**Input data:**
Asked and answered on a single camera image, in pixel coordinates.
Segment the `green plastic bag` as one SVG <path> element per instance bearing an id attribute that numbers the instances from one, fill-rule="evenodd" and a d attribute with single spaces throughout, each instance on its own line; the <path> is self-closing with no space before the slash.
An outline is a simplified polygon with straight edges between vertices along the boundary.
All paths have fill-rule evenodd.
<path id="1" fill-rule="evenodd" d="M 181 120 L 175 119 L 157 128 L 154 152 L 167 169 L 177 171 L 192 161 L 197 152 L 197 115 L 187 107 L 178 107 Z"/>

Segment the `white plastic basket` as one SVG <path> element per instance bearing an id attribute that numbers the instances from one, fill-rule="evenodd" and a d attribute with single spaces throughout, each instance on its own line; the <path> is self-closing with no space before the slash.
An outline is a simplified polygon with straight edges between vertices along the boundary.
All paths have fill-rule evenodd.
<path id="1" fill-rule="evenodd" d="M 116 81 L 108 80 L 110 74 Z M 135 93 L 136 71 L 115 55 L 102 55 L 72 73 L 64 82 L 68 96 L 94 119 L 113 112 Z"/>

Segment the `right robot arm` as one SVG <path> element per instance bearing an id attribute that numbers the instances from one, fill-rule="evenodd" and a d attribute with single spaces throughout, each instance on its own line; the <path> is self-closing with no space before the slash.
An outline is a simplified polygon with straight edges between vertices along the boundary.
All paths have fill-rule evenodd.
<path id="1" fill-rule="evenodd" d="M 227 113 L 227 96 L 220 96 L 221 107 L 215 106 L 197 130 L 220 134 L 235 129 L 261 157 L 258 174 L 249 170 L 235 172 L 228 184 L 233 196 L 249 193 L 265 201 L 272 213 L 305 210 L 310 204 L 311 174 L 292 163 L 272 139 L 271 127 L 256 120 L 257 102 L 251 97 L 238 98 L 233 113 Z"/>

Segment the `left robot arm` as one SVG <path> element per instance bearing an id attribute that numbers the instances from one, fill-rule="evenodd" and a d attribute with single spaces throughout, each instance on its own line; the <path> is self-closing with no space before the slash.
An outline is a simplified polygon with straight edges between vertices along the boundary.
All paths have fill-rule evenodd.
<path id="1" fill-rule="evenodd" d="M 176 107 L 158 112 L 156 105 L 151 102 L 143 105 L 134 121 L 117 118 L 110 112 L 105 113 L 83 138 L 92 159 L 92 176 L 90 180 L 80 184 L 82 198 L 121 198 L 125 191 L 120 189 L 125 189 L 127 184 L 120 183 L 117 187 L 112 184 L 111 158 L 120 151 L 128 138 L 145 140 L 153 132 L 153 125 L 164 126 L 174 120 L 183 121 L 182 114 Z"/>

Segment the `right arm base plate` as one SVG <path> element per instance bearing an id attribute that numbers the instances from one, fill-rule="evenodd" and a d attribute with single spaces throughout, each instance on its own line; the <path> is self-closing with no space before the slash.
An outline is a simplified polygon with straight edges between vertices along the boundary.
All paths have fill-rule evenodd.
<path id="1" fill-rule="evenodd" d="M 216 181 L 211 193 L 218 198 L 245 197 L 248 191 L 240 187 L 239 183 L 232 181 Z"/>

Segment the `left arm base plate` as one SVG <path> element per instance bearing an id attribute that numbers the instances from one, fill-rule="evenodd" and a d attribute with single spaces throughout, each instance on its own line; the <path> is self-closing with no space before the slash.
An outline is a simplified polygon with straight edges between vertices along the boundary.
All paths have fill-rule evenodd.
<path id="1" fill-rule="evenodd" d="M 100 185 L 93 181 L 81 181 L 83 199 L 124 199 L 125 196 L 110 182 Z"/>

**Task details:** Please print all the data again exactly as given.

**Answer:**
Asked and answered on a single camera image, in pixel coordinates.
Segment the `green plastic bag` as one SVG <path> element per instance bearing an id attribute that numbers the instances from one, fill-rule="evenodd" and a d attribute with single spaces throughout, each instance on its own line; the <path> is self-closing with no space before the slash.
An outline is a simplified polygon with straight edges between vertices along the boundary.
All paths have fill-rule evenodd.
<path id="1" fill-rule="evenodd" d="M 181 120 L 175 119 L 157 128 L 154 152 L 167 169 L 177 171 L 192 161 L 197 152 L 197 115 L 187 107 L 178 107 Z"/>

Segment the `white plastic basket` as one SVG <path> element per instance bearing an id attribute that numbers the instances from one, fill-rule="evenodd" and a d attribute with single spaces throughout, each instance on its own line; the <path> is self-closing with no space before the slash.
An outline is a simplified polygon with straight edges between vertices along the boundary.
All paths have fill-rule evenodd.
<path id="1" fill-rule="evenodd" d="M 116 81 L 108 80 L 110 74 Z M 135 93 L 136 71 L 115 55 L 102 55 L 72 73 L 64 82 L 68 96 L 94 119 L 113 112 Z"/>

Segment the `right robot arm` as one SVG <path> element per instance bearing an id attribute that numbers the instances from one, fill-rule="evenodd" and a d attribute with single spaces throughout, each instance on its own line; the <path> is self-closing with no space before the slash.
An outline is a simplified polygon with straight edges between vertices along the boundary.
All paths have fill-rule evenodd.
<path id="1" fill-rule="evenodd" d="M 227 113 L 227 96 L 220 96 L 221 107 L 215 106 L 197 130 L 220 134 L 235 129 L 261 157 L 258 174 L 249 170 L 235 172 L 228 184 L 233 196 L 249 193 L 265 201 L 272 213 L 305 210 L 310 204 L 311 174 L 292 163 L 272 139 L 271 127 L 256 120 L 257 102 L 251 97 L 238 98 L 233 113 Z"/>

Segment the `left robot arm` as one SVG <path> element per instance bearing an id attribute that numbers the instances from one, fill-rule="evenodd" and a d attribute with single spaces throughout, each instance on its own line; the <path> is self-closing with no space before the slash.
An outline is a simplified polygon with straight edges between vertices along the boundary.
All paths have fill-rule evenodd.
<path id="1" fill-rule="evenodd" d="M 176 107 L 158 112 L 156 105 L 151 102 L 143 105 L 134 121 L 117 118 L 110 112 L 105 113 L 83 138 L 92 159 L 92 176 L 90 180 L 80 184 L 82 198 L 121 198 L 125 191 L 120 189 L 125 189 L 127 184 L 120 183 L 117 187 L 112 184 L 111 158 L 120 151 L 128 138 L 145 140 L 153 132 L 153 125 L 164 126 L 174 120 L 183 121 L 182 114 Z"/>

Segment the `right arm base plate` as one SVG <path> element per instance bearing an id attribute that numbers the instances from one, fill-rule="evenodd" and a d attribute with single spaces throughout, each instance on its own line; the <path> is self-closing with no space before the slash.
An outline is a simplified polygon with straight edges between vertices along the boundary.
All paths have fill-rule evenodd.
<path id="1" fill-rule="evenodd" d="M 216 181 L 211 193 L 218 198 L 245 197 L 248 191 L 240 187 L 239 183 L 232 181 Z"/>

Segment the `left arm base plate` as one SVG <path> element per instance bearing an id attribute that numbers the instances from one, fill-rule="evenodd" and a d attribute with single spaces throughout, each instance on its own line; the <path> is self-closing with no space before the slash.
An outline is a simplified polygon with straight edges between vertices along the boundary.
All paths have fill-rule evenodd.
<path id="1" fill-rule="evenodd" d="M 100 185 L 93 181 L 81 181 L 83 199 L 124 199 L 125 196 L 110 182 Z"/>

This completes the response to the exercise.